Before you start off on the adventure of being an expat, there are several important pieces of tax information that you should know. Here are the top 5!


Angela Ash

4 months ago | 4 min read


Being an expat is enjoyable but the lifestyle comes with a couple of conundrums, notably considering taxes. Many people are actually totally unaware of various taxing systems, which can be cumbersome if you’re country-hopping regularly.

Taxes of the country of residence should be researched well in advance, and you should consult the local expat community and even professional services whenever uncertain. Risking legal retribution in a country you’re unfamiliar with is to be avoided at all costs.

The main issue is that digital nomadism is still largely undefined in some countries. Many people travel on a tourist visa and work on the go to avoid the hassle, but if you’re planning to relocate to a foreign country, you should research your options.

Here are the 5 most important factors to consider.

1. Found a Sole Proprietorship

Whenever uncertain, founding a sole proprietorship is usually the best option. Taxes for this type of business may vary greatly from country to country though, so make sure to pick a country with beneficial taxes before you start traveling.

Another factor to keep in mind is health insurance. Some countries require a certain sum (which is rarely below $25k annually) to be allocated for health insurance, so don’t forget to look up your options.

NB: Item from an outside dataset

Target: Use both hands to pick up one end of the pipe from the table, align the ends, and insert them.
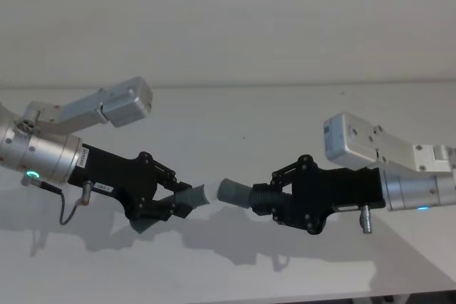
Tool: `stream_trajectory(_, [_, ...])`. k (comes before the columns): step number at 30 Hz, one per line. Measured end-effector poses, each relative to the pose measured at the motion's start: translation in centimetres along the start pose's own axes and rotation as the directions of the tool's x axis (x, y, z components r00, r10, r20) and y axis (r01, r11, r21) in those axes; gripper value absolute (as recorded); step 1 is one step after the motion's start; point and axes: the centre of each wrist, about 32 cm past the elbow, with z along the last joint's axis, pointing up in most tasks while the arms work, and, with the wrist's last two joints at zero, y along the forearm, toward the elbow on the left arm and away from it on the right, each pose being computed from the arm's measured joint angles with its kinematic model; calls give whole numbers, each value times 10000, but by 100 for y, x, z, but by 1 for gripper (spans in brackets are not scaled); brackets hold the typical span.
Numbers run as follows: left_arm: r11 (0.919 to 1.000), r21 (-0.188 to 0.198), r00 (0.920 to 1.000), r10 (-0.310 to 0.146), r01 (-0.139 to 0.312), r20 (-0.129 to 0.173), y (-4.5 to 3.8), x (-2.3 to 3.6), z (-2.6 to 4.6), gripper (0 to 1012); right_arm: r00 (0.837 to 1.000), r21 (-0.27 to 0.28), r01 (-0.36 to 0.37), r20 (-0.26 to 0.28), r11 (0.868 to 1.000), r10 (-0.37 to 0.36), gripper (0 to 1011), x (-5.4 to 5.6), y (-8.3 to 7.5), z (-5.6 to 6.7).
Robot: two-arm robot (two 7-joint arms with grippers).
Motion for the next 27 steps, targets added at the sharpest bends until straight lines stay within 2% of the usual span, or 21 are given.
stream_trajectory(27, [9999, -45, 9999, -149, 149, 9, 5, 12, 10, 329, 9998, -114, -214, 53, 9997, 215, 236, 14, 18, 22])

Contrary to popular belief, digital nomadism isn’t suitable for people without savings, so ensuring you have enough money for any unforeseen circumstance is the only proper way to go about things.

2. Know Your State Taxes

No matter where you are, you’ll still have to pay expat state taxes. However, there are some exemptions. To determine whether you’re considered a taxpayer, consider the following: Find out whether you’re considered a resident of the state for tax purposes.

You’re considered a resident if:

  • You lived in the state for any duration during the tax year
  • You have a permanent place of residence in the state 
  • Your immediate family lives in the state while you’re abroad
  • You keep your voting rights, ID card or driver’s license in the state

Income earned while working in the state is taxable in the said state. Keep in mind that other income (pension and retirement income, various government benefits) may also be taxable if you have state residency.

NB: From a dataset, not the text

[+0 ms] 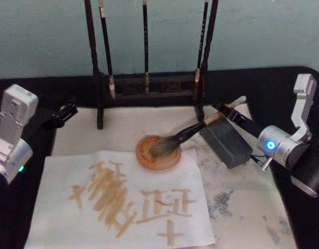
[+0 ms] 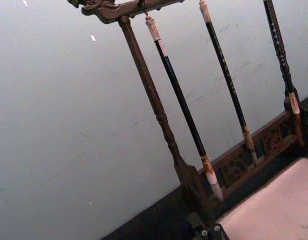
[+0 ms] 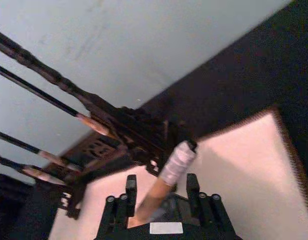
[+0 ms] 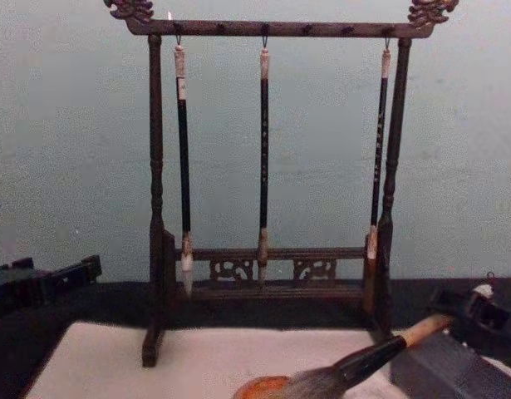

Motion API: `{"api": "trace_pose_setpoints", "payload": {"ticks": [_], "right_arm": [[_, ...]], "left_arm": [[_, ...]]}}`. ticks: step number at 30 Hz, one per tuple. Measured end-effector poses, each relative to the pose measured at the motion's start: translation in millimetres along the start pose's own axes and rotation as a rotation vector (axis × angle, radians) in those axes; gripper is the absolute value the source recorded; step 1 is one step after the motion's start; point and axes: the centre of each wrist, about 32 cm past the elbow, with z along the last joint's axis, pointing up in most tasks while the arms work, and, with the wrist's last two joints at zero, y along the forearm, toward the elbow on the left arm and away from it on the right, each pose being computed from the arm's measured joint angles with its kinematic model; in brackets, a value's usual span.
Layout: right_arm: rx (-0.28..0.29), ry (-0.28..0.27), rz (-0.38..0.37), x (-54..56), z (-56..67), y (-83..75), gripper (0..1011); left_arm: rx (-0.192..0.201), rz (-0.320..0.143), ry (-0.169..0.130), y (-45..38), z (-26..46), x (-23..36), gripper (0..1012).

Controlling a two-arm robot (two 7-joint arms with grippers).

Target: Pick up the brush from the inkstone, write on the paper, then place the brush back to its original position.

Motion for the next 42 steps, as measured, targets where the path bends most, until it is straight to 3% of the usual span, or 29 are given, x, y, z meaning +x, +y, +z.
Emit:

The states that don’t levy state income taxes are:

  • Alaska
  • Florida
  • Nevada
  • South Dakota
  • Texas
  • Washington State
  • Wyoming

Finally, New Hampshire and Tennessee only apply income tax on dividend and interest income.

California, South Carolina, New Mexico and Virginia — the so-called “sticky states” have a bit more rigorous rules. Namely, you’ll need to pay the taxes even if you didn’t live in the state during a year if:

  • You own a property
  • You own a bank or investments account
  • You hold an ID card, a driving license and/or a voter registration
  • You have a mailing address in the state (relatives included)
  • You have dependents in the state


3. Find out Whether You Qualify for the Streamlined Tax Filing Procedures

The Streamlined Filing Procedures were introduced in 2012 and are often seen as an alternative to the IRS’ programs. They were designed specifically for Americans living outside the U.S. to catch up on missed taxes.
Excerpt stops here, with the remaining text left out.